Pretraining Conformer with ASR for Speaker Verification
Danwei Cai (Duke university); Weiqing Wang (Duke University); Ming Li (Duke Kunshan University); Rui Xia (ByteDance AI Lab); Chuanzeng Huang (Speech, Audio and Music Intelligence (SAMI) group, ByteDance )
-
SPS
IEEE Members: $11.00
Non-members: $15.00
This paper proposes to pretrain Conformer with automatic speech recognition (ASR) task for speaker verification. Conformer combines convolution neural network (CNN) and Transformer model for modeling local and global features, respectively. Recently, multi-scale feature aggregation Conformer (MFA-Conformer) has been proposed for automatic speaker verification. MFA-Conformer concatenates frame-level outputs from all Conformer blocks for further pooling. However, our experiments show that Conformer can be easily overfitted with limited speaker recognition training data.
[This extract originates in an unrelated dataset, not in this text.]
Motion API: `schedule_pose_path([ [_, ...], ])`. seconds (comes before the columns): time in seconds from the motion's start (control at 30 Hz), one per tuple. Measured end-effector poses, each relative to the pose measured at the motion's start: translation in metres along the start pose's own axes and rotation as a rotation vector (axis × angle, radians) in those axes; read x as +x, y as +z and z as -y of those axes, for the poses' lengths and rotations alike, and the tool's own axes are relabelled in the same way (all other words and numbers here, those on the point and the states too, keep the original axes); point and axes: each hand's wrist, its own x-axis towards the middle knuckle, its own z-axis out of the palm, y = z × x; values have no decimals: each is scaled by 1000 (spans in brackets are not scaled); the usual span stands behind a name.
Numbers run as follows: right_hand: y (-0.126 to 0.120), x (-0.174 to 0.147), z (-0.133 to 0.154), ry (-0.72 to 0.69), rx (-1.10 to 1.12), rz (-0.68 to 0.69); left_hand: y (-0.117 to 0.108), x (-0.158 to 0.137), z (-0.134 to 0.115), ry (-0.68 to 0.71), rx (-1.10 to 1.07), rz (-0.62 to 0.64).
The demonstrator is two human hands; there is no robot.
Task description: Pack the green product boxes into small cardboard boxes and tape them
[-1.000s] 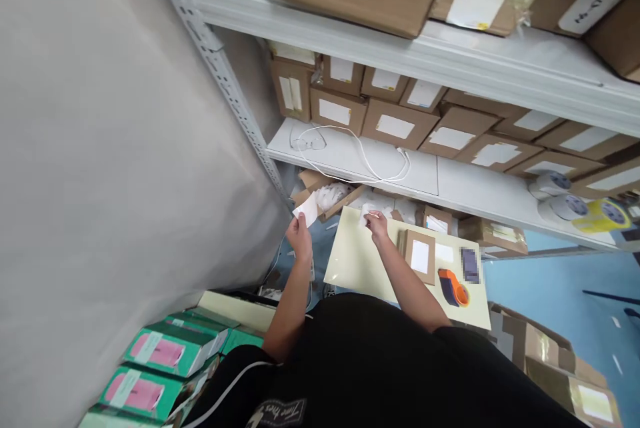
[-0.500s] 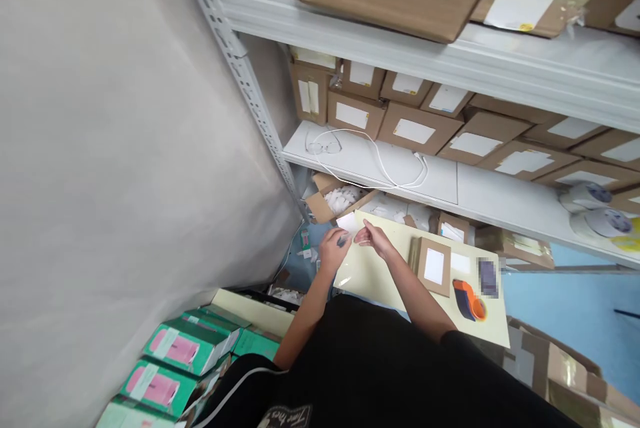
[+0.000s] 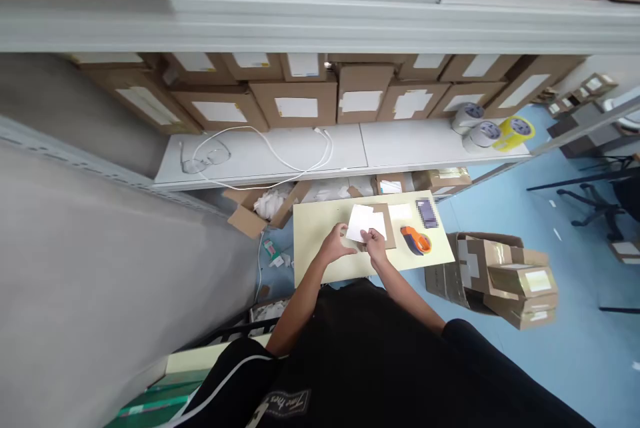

To avoid overfitting, we propose to transfer the knowledge learned from ASR to speaker verification. Specifically, an ASR pretrained Conformer is used to initialize the training of MFA-Conformer for speaker verification. Our experiments show that pretraining Conformer with ASR leads to significant performance gains across model sizes. The best model achieves 0.48%, 0.71% and 1.54% EER on Voxceleb1-O, Voxceleb1-E, and Voxceleb1-H, respectively.